À un second niveau, tactique, le discours zapatiste sur le pouvoir relève d’une stratégie discursive : conscients que les conditions de renversement du pouvoir central et de la classe dominante sont loin d’être réunies à l’échelle d’un pays qui compte trois mille kilomètres de frontière commune avec le géant impérial américain, les zapatistes disent ne pas vouloir ce que, de toute façon, ils ne peuvent atteindre. C’est faire de nécessité vertu, pour s’installer dans une guerre d’usure et dans une dualité durable de pouvoir, du moins à l’échelle d’une région.

À un troisième niveau, stratégique, le discours zapatiste reviendrait à nier carrément l’importance de la question du pouvoir, pour revendiquer simplement l’organisation de la société civile. Cette position théorique reproduirait la dichotomie entre société civile (mouvements sociaux) et institution politique (électorale notamment). La première serait vouée à un rôle de pression (de lobbying) sur des institutions que l’on se résigne à ne pas pouvoir changer.

Inscrit dans des rapports de forces nationaux, régionaux, et internationaux peu propices, le discours zapatiste joue de ces différents registres et la pratique zapatiste navigue habilement entre différents écueils. C’est absolument légitime, à condition de ne pas prendre pour argent comptant des énoncés qui participent du calcul stratégique auquel ils se prétendent étranger : les zapatistes eux-mêmes savent bien qu’ils gagnent du temps ; ils peuvent relativiser dans leurs communiquées la question du pouvoir, mais ils savent bien que le pouvoir réellement existant de la bourgeoisie et de l’armée mexicaine, voire celui du « colosse du Nord », ne manquera pas, si l’occasion se présente, d’écraser l’insurrection indigène du Chiapas comme les guérillas colombiennes. En donnant du zapatisme une image passablement angélique, au prix d’une mise à distance de toute histoire et de toute politique concrète, Holloway entretient des illusions dangereuses. Non seulement la contre-révolution stalinienne ne joue aucun rôle dans son bilan du
XXe siècle, mais toute l’histoire vient, chez lui comme chez un François Furet, des idées justes ou fausses. Il se permet ainsi un bilan pour solde de tout compte : ni réforme, ni révolution, puisque « les deux expériences ont échoué, la réformiste comme la révolutionnaire ». Le verdict est pour le moins expéditif, grossiste (et grossier), comme s’il n’existait que deux expériences symétriques, deux voies concurrentes et également faillies ; et comme si le régime stalinien (et ses copies) était imputable à « l’expérience révolutionnaire », et non à la contre-révolution thermidorienne. Selon cette étrange logique historique, on pourrait aussi bien proclamer que la voie de la Révolution française a échoué, comme celle de la révolution américaine, etc. [12].

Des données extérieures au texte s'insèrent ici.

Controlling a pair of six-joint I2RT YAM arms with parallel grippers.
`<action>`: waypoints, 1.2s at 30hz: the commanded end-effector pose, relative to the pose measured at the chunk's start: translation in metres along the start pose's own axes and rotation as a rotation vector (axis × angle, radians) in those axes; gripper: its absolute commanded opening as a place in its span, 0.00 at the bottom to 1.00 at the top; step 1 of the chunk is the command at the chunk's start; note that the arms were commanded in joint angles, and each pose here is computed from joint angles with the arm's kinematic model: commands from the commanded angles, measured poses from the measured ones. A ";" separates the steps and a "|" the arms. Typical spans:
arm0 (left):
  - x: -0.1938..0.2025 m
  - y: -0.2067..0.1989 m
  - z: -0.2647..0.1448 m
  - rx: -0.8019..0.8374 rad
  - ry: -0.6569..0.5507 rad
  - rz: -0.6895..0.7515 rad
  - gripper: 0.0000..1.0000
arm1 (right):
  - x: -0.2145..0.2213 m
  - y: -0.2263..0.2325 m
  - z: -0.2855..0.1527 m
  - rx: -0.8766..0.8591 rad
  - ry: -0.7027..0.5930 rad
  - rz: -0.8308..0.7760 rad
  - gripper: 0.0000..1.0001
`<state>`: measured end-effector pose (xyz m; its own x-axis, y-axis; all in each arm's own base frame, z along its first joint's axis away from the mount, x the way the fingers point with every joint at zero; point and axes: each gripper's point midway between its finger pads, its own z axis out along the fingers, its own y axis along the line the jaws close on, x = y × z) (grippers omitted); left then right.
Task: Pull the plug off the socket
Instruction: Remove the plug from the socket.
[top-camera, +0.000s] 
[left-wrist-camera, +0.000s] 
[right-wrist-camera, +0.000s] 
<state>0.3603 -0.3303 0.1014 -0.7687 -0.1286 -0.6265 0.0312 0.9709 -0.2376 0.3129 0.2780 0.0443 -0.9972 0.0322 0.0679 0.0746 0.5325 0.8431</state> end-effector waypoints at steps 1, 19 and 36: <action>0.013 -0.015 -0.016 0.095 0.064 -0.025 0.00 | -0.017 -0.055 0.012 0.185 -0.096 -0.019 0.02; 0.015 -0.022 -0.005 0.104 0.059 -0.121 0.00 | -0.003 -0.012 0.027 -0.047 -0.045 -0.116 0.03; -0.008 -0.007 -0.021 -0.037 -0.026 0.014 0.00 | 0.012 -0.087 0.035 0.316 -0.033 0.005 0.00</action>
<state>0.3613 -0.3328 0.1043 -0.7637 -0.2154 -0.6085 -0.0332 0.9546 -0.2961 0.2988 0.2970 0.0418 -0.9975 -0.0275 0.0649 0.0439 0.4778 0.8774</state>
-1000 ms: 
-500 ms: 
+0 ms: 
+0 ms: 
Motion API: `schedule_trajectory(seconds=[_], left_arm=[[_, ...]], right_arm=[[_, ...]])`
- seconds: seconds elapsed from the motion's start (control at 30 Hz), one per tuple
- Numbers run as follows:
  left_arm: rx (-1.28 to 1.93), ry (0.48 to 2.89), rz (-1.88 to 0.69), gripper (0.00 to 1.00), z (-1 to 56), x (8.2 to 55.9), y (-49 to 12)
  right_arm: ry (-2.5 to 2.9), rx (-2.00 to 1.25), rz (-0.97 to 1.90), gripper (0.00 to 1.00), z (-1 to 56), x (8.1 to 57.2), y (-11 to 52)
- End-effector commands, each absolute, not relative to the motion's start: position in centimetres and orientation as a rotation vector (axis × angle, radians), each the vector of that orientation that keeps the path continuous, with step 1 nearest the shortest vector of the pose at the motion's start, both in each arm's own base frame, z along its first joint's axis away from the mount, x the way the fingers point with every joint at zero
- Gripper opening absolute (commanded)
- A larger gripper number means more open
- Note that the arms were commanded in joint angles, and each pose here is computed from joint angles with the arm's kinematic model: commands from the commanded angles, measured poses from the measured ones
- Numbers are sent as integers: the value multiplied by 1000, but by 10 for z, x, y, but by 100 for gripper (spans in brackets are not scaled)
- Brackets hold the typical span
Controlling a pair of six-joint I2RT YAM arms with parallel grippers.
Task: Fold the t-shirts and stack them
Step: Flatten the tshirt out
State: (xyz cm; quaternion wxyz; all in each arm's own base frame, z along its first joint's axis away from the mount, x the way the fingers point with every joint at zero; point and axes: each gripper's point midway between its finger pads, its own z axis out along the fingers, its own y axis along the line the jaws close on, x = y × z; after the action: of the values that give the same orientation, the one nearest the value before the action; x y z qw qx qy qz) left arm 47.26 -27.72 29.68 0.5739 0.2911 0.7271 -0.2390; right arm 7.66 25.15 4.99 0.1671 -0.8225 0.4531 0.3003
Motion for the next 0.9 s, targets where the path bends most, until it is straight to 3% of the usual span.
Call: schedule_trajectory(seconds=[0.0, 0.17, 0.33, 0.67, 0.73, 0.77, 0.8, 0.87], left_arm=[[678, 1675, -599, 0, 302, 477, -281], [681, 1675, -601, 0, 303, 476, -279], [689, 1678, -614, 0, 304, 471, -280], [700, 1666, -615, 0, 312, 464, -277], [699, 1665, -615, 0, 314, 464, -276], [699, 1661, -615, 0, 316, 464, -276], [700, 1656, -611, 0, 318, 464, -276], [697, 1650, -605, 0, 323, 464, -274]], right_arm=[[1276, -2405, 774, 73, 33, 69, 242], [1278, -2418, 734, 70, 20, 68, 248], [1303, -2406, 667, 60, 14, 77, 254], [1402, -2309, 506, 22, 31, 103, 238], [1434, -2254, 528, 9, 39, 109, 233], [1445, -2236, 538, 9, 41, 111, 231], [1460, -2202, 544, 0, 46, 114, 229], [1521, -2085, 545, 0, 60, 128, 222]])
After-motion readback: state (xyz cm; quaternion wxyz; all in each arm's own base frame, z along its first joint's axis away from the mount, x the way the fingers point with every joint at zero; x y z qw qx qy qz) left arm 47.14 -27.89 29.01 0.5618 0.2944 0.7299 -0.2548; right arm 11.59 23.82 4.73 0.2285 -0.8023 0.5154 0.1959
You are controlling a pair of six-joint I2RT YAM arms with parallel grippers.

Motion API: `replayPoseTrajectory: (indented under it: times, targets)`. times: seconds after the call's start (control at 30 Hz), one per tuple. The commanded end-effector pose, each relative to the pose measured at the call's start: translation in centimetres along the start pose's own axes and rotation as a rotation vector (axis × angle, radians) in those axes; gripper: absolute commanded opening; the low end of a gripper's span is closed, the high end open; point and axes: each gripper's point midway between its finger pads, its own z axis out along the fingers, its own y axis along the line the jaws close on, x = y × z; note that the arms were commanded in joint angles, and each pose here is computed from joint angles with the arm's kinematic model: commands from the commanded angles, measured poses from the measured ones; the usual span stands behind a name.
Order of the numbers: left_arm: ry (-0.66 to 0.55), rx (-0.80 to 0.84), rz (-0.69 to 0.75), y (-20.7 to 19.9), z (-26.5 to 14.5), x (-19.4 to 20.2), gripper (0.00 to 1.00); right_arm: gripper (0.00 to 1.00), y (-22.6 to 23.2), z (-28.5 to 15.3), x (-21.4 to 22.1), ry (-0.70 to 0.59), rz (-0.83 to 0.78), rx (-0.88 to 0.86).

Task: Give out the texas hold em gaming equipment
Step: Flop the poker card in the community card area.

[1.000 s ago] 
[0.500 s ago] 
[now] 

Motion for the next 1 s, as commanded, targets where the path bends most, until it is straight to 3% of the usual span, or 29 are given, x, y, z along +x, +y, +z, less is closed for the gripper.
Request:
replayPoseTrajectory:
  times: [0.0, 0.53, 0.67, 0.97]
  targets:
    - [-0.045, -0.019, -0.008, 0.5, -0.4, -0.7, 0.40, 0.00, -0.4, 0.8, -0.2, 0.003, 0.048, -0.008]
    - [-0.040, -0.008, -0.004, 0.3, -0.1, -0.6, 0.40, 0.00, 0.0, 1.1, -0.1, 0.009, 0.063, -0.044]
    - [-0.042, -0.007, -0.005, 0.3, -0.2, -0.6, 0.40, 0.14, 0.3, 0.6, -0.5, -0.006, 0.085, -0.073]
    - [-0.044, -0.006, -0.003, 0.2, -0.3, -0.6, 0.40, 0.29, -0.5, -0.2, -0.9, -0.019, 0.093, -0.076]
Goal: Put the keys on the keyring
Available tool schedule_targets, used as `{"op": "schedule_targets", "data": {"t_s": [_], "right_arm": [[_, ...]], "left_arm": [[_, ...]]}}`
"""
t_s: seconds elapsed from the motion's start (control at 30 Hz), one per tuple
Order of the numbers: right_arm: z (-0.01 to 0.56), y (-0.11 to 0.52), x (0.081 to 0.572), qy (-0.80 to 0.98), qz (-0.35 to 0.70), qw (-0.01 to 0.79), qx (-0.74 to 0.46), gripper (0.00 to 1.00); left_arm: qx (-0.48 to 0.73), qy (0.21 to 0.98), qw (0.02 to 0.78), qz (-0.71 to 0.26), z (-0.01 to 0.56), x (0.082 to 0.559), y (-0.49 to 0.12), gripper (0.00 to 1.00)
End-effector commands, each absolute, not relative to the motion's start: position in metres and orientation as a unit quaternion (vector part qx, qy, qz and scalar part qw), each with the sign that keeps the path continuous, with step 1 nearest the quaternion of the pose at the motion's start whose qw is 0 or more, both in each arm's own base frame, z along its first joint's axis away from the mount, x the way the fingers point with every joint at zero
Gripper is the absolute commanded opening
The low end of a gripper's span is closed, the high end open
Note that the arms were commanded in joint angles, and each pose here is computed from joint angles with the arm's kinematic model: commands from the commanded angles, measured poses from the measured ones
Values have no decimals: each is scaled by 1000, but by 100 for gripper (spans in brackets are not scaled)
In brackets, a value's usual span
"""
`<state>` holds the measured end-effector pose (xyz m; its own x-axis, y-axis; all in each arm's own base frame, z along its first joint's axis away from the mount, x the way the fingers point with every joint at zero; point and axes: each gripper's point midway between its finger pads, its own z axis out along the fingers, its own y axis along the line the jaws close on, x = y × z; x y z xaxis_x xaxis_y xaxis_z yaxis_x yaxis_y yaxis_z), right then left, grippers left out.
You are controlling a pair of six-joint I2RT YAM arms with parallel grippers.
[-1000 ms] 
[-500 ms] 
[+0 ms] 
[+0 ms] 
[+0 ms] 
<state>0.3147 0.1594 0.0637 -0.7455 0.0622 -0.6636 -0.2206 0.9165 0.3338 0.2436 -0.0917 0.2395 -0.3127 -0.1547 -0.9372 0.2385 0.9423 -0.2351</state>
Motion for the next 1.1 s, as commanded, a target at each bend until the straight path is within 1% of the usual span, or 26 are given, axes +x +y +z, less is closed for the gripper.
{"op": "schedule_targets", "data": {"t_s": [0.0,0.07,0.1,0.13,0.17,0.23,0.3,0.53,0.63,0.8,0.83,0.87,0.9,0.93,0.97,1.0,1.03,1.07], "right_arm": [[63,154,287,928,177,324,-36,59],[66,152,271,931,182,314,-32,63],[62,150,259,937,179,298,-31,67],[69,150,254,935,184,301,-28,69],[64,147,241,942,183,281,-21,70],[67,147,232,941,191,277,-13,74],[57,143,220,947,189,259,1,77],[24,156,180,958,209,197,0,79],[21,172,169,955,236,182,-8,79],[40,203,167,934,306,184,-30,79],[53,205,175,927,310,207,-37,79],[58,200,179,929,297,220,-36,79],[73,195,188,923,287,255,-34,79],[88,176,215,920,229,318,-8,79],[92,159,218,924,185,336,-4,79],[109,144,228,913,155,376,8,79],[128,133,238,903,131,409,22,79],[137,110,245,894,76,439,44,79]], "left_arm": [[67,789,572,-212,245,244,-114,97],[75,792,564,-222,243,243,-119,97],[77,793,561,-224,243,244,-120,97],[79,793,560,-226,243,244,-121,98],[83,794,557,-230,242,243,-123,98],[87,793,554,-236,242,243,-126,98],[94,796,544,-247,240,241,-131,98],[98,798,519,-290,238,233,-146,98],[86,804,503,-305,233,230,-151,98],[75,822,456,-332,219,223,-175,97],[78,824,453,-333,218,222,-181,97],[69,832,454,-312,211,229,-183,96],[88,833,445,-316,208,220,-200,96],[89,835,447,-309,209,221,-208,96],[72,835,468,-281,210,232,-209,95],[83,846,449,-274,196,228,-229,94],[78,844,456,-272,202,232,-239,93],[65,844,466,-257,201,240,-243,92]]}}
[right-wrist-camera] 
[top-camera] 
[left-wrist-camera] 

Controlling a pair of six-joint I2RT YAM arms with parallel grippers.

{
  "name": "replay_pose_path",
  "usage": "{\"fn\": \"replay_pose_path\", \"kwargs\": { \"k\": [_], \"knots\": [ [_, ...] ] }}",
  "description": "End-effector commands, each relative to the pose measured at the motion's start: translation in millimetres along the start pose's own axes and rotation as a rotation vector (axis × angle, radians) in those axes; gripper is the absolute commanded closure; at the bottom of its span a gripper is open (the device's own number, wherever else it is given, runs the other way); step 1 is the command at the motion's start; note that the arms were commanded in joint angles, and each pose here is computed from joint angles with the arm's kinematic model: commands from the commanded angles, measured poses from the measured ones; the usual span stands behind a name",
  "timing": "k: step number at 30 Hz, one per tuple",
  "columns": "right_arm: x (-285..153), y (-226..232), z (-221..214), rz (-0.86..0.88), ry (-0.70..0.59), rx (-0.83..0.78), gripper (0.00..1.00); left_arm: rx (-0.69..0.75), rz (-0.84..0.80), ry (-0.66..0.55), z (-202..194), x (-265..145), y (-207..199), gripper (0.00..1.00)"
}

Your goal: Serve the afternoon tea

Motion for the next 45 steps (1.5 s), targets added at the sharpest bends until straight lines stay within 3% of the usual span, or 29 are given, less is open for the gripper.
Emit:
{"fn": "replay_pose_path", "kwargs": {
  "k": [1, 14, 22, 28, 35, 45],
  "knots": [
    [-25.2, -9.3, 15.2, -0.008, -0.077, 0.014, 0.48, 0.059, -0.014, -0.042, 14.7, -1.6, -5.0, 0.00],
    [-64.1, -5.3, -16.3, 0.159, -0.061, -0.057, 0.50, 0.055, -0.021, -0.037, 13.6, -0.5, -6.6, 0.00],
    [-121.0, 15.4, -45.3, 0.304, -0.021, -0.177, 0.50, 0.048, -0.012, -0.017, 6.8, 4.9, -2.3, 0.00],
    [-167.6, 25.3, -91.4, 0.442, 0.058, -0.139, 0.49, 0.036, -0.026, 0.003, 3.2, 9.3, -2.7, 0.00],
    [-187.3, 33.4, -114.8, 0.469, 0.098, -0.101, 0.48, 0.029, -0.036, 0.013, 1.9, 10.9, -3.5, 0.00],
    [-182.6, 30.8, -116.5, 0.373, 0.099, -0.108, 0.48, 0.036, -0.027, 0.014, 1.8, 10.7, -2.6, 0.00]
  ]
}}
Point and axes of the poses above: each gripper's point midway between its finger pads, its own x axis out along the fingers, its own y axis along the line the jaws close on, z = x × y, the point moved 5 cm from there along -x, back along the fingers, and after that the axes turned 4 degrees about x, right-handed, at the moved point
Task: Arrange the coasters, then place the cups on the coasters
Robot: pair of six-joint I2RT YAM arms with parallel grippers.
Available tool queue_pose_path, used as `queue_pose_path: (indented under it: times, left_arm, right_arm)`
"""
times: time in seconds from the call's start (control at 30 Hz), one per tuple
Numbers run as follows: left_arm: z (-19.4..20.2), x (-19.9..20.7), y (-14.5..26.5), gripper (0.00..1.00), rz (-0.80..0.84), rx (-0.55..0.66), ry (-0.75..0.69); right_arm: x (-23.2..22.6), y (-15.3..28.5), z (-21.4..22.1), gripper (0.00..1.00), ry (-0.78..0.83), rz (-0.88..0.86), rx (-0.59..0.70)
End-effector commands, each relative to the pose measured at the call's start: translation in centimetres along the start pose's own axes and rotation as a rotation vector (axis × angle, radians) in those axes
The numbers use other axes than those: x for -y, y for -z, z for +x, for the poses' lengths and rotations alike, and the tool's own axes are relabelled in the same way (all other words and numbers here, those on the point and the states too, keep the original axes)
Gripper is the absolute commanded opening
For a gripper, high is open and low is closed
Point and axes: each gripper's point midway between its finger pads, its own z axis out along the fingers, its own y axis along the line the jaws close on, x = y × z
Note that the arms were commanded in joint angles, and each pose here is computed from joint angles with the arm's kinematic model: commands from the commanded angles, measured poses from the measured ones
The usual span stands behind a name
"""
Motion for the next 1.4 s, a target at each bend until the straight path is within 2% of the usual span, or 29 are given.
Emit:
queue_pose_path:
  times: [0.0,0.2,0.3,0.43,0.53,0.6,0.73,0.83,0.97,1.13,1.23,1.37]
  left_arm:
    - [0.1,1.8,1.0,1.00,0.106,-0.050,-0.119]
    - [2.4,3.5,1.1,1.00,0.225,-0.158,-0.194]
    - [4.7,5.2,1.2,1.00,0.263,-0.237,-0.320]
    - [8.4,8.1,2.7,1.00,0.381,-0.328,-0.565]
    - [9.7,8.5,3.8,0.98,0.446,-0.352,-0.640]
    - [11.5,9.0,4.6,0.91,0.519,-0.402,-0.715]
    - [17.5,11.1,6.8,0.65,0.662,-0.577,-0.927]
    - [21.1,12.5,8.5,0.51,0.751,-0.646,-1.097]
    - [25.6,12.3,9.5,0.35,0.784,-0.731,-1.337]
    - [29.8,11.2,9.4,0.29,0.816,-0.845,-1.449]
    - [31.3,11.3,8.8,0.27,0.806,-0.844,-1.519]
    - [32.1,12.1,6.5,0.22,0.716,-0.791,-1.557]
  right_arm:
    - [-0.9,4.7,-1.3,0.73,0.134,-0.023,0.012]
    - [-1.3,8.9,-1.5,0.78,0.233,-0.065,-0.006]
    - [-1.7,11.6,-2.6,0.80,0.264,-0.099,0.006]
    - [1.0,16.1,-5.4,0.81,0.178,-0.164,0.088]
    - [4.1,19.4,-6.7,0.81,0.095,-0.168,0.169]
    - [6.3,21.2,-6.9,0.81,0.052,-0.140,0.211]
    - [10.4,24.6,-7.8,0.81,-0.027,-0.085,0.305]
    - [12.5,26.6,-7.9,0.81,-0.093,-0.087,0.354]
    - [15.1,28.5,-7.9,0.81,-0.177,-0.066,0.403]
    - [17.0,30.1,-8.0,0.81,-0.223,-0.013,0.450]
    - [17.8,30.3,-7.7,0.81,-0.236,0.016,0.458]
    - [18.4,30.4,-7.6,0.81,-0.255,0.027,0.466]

Il faudra bien oser aller au-delà de l’idéologie, plonger dans les profondeurs de l’expérience historique, pour renouer les fils d’un débat stratégique enseveli sous le poids des défaites accumulées. Au seuil d’un monde en partie inédit, où le nouveau chevauche l’ancien, mieux vaut reconnaître ce qu’on ignore, et se rendre disponible aux expériences à venir, que de théoriser l’impuissance en minimisant les obstacles à franchir.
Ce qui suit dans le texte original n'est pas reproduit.